What the task asks
An exact copy of the records is required, minus the pictures they hold.

Stored items
=== Begin Enclosure ===
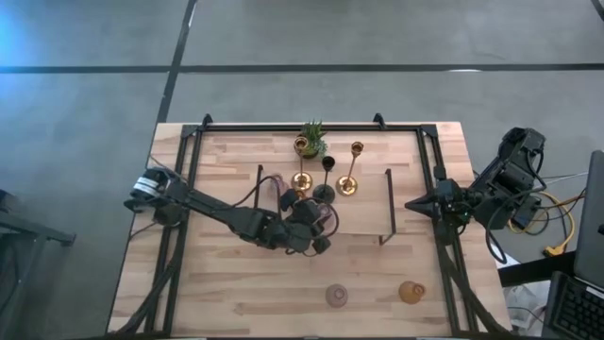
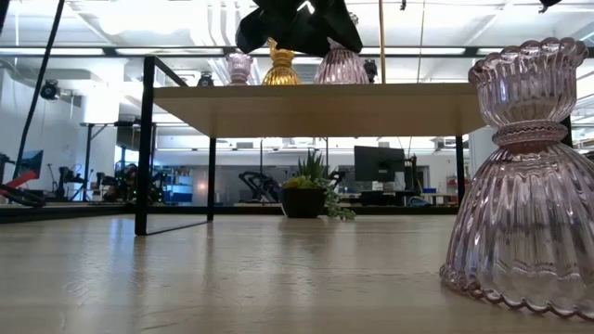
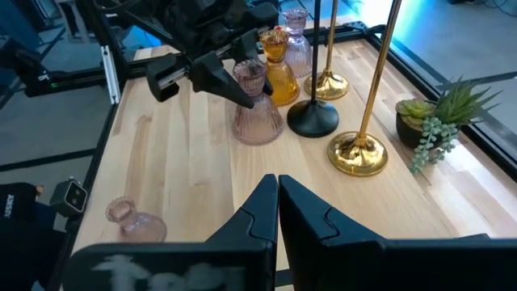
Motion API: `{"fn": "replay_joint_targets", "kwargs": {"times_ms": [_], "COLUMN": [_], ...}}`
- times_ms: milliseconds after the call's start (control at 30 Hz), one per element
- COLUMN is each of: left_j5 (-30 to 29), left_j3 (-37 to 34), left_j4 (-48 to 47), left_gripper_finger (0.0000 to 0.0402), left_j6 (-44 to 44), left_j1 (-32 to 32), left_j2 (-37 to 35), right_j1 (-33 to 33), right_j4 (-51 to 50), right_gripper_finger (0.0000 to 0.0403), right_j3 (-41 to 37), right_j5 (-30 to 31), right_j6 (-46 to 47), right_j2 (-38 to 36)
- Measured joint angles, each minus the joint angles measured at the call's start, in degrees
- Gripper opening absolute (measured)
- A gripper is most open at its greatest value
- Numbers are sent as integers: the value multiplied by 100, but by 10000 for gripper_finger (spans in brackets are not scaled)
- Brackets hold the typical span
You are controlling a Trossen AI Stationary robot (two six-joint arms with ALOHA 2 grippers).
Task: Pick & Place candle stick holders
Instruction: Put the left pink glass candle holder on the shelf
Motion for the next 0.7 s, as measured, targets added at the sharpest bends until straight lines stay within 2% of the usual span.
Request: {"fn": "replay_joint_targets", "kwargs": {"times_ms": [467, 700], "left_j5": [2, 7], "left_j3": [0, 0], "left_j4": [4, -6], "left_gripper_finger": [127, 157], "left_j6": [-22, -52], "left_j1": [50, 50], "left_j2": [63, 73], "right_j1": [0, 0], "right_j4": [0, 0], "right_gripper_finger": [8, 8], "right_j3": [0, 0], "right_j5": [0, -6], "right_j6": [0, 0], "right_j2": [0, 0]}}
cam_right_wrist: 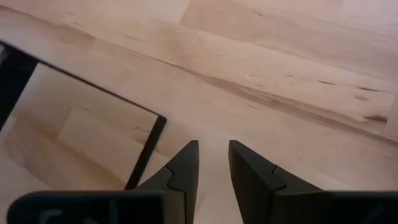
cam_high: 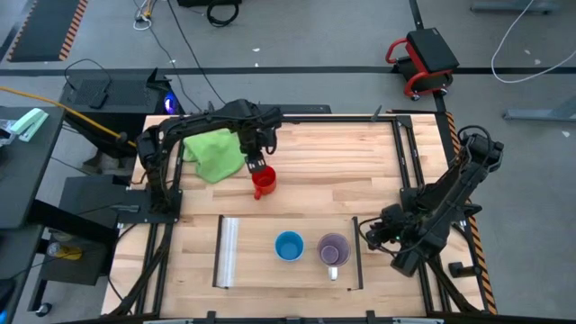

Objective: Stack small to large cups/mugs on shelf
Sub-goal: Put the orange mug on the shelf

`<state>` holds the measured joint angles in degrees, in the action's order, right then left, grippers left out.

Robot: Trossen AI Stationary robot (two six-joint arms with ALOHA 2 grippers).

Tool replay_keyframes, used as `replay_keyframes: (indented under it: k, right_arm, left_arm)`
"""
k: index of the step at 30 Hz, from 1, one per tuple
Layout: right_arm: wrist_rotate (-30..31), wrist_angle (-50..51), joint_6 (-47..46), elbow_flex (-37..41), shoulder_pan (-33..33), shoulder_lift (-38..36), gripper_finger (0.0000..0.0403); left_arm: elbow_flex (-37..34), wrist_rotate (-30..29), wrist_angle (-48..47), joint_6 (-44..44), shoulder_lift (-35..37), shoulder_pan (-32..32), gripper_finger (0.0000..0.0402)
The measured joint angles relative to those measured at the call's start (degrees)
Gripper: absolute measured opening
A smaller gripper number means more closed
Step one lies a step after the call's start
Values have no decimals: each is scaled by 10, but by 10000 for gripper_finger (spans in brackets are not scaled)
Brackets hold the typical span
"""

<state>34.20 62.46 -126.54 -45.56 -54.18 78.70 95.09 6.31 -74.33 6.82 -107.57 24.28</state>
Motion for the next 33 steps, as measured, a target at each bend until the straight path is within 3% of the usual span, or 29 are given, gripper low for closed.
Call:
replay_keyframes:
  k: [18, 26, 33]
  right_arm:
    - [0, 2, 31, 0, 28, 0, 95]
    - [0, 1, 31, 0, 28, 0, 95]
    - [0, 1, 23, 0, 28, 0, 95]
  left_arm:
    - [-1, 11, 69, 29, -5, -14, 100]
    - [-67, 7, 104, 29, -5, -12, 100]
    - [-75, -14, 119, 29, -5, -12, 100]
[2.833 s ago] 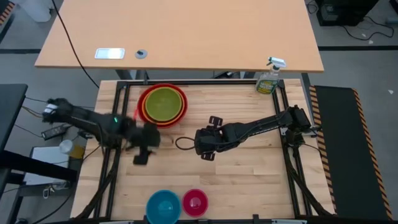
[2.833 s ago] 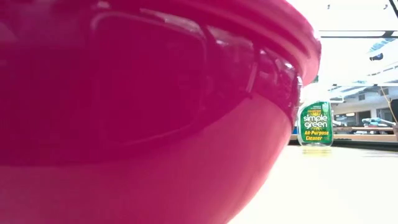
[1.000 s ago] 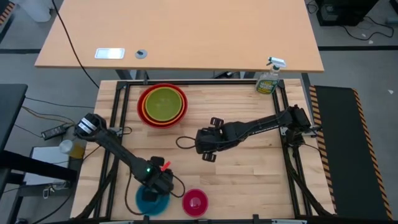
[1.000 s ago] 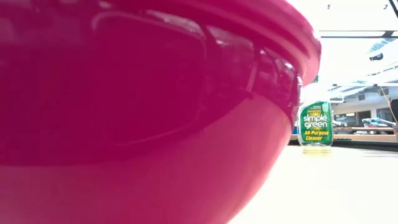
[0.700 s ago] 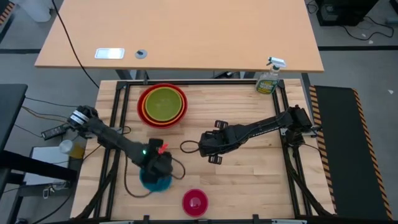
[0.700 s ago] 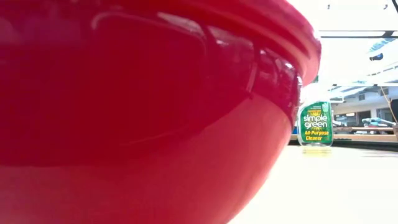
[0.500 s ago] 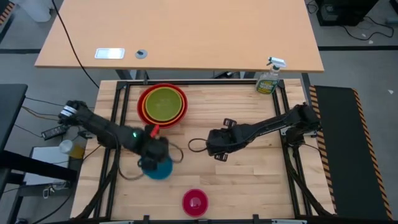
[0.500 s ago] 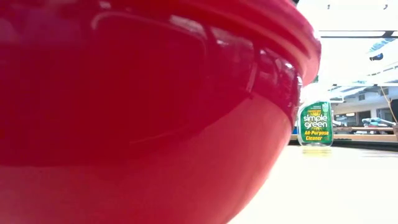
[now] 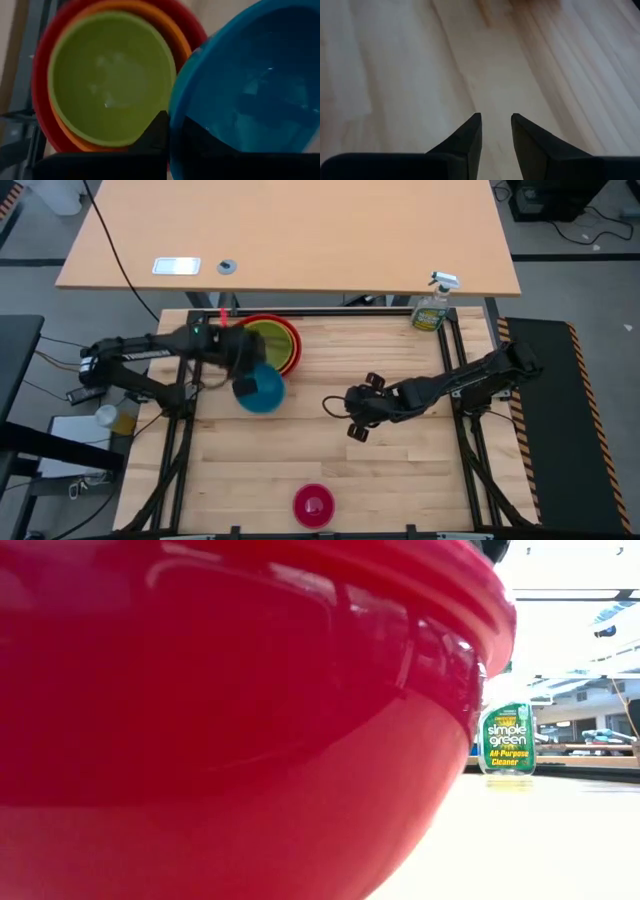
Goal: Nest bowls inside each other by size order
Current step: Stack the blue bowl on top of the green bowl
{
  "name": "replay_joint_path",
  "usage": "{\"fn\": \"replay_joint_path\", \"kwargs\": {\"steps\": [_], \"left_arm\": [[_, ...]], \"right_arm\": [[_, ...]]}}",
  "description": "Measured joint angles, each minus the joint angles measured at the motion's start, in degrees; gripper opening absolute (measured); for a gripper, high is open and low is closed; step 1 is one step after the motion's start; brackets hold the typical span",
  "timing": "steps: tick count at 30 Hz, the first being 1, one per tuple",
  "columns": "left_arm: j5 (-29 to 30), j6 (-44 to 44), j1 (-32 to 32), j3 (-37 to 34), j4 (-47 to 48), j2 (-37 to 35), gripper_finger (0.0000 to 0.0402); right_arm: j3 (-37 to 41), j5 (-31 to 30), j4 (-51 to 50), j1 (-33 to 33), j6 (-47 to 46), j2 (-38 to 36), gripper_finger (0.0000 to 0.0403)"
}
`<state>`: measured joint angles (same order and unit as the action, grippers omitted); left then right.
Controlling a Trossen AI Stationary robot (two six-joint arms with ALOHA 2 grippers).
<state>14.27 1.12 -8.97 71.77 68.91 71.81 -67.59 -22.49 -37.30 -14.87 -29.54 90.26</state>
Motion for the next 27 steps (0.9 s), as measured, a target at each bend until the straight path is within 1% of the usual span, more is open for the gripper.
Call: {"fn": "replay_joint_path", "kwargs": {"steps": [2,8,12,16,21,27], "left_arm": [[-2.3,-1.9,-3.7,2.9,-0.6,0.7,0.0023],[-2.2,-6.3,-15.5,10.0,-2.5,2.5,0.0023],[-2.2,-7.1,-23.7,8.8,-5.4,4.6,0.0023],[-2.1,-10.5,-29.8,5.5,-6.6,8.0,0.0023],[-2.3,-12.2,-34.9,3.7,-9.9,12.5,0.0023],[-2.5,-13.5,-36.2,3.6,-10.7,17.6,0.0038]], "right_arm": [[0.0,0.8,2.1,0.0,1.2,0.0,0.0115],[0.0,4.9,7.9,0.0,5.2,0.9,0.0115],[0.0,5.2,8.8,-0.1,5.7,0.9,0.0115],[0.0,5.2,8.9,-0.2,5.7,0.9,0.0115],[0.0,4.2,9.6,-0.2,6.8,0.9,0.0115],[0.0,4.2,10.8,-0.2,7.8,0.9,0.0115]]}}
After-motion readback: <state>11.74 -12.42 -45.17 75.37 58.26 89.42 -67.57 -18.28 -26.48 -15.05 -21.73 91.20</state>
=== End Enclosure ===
Your response
Motion API: `{"fn": "replay_joint_targets", "kwargs": {"times_ms": [_], "COLUMN": [_], ...}}`
- times_ms: milliseconds after the call's start (control at 30 Hz), one per element
- COLUMN is each of: left_j5 (-30 to 29), left_j3 (-37 to 34), left_j4 (-48 to 47), left_gripper_finger (0.0000 to 0.0402), left_j6 (-44 to 44), left_j1 (-32 to 32), left_j2 (-37 to 35), right_j1 (-33 to 33), right_j4 (-51 to 50), right_gripper_finger (0.0000 to 0.0403), right_j3 (-41 to 37), right_j5 (-30 to 31), right_j6 (-46 to 47), right_j2 (-38 to 36)
- Measured joint angles, each minus the joint angles measured at the call's start, in degrees
- Gripper opening absolute (measured)
- A gripper is most open at its greatest value
- Numbers are sent as integers: the value multiplied by 100, but by 10000 for gripper_finger (spans in brackets are not scaled)
- Brackets hold the typical span
You are controlling a Trossen AI Stationary robot (two six-joint arms with ALOHA 2 grippers).
Task: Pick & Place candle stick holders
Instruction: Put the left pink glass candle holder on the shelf
Motion for the next 0.7 s, as measured, targets added at the sharpest bends until straight lines stay within 2% of the usual span.
Request: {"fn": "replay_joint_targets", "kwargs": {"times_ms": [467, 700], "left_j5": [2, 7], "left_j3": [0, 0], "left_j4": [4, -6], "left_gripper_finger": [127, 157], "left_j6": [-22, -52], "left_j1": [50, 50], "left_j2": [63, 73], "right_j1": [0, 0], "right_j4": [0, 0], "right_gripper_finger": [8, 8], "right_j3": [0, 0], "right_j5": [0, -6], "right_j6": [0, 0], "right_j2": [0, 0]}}
cam_right_wrist: 
cam_high: 

Objective: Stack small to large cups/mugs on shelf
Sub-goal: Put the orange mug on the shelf

`<state>` holds the measured joint angles in degrees, in the action's order, right then left, grippers left out.

Robot: Trossen AI Stationary robot (two six-joint arms with ALOHA 2 grippers).

Tool replay_keyframes, used as `replay_keyframes: (indented under it: k, right_arm, left_arm)`
"""
k: index of the step at 30 Hz, from 1, one per tuple
Layout: right_arm: wrist_rotate (-30..31), wrist_angle (-50..51), joint_6 (-47..46), elbow_flex (-37..41), shoulder_pan (-33..33), shoulder_lift (-38..36), gripper_finger (0.0000..0.0403); left_arm: elbow_flex (-37..34), wrist_rotate (-30..29), wrist_angle (-48..47), joint_6 (-44..44), shoulder_lift (-35..37), shoulder_pan (-32..32), gripper_finger (0.0000..0.0402)
The measured joint angles relative to those measured at the call's start (degrees)
Gripper: absolute measured opening
A smaller gripper number means more closed
Step one lies a step after the call's start
Values have no decimals: each is scaled by 10, but by 10000 for gripper_finger (spans in brackets are not scaled)
Brackets hold the typical span
"""

<state>34.20 62.46 -126.54 -45.56 -54.18 78.70 95.09 6.31 -74.33 6.82 -107.57 24.28</state>
Motion for the next 33 steps, as measured, a target at each bend until the straight path is within 3% of the usual span, or 29 are given, gripper low for closed.
Call:
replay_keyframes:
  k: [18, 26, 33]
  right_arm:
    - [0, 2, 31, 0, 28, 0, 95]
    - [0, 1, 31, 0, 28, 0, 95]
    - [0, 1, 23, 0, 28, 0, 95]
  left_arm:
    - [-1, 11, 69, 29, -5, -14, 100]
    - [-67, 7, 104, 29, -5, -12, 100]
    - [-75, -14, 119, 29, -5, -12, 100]
[2.833 s ago] 
[2.833 s ago] 
[1.000 s ago] 
[1.000 s ago] 
[0.700 s ago] 
[0.700 s ago] 
[0.500 s ago] 
[0.500 s ago] 
[now] 
Goal: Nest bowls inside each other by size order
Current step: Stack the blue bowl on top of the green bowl
{
  "name": "replay_joint_path",
  "usage": "{\"fn\": \"replay_joint_path\", \"kwargs\": {\"steps\": [_], \"left_arm\": [[_, ...]], \"right_arm\": [[_, ...]]}}",
  "description": "Measured joint angles, each minus the joint angles measured at the motion's start, in degrees; gripper opening absolute (measured); for a gripper, high is open and low is closed; step 1 is one step after the motion's start; brackets hold the typical span",
  "timing": "steps: tick count at 30 Hz, the first being 1, one per tuple",
  "columns": "left_arm: j5 (-29 to 30), j6 (-44 to 44), j1 (-32 to 32), j3 (-37 to 34), j4 (-47 to 48), j2 (-37 to 35), gripper_finger (0.0000 to 0.0402); right_arm: j3 (-37 to 41), j5 (-31 to 30), j4 (-51 to 50), j1 (-33 to 33), j6 (-47 to 46), j2 (-38 to 36), gripper_finger (0.0000 to 0.0403)"
}
`<state>`: measured joint angles (same order and unit as the action, grippers omitted); left then right.
Controlling a Trossen AI Stationary robot (two six-joint arms with ALOHA 2 grippers).
<state>14.27 1.12 -8.97 71.77 68.91 71.81 -67.59 -22.49 -37.30 -14.87 -29.54 90.26</state>
Motion for the next 27 steps (0.9 s), as measured, a target at each bend until the straight path is within 1% of the usual span, more is open for the gripper.
Call: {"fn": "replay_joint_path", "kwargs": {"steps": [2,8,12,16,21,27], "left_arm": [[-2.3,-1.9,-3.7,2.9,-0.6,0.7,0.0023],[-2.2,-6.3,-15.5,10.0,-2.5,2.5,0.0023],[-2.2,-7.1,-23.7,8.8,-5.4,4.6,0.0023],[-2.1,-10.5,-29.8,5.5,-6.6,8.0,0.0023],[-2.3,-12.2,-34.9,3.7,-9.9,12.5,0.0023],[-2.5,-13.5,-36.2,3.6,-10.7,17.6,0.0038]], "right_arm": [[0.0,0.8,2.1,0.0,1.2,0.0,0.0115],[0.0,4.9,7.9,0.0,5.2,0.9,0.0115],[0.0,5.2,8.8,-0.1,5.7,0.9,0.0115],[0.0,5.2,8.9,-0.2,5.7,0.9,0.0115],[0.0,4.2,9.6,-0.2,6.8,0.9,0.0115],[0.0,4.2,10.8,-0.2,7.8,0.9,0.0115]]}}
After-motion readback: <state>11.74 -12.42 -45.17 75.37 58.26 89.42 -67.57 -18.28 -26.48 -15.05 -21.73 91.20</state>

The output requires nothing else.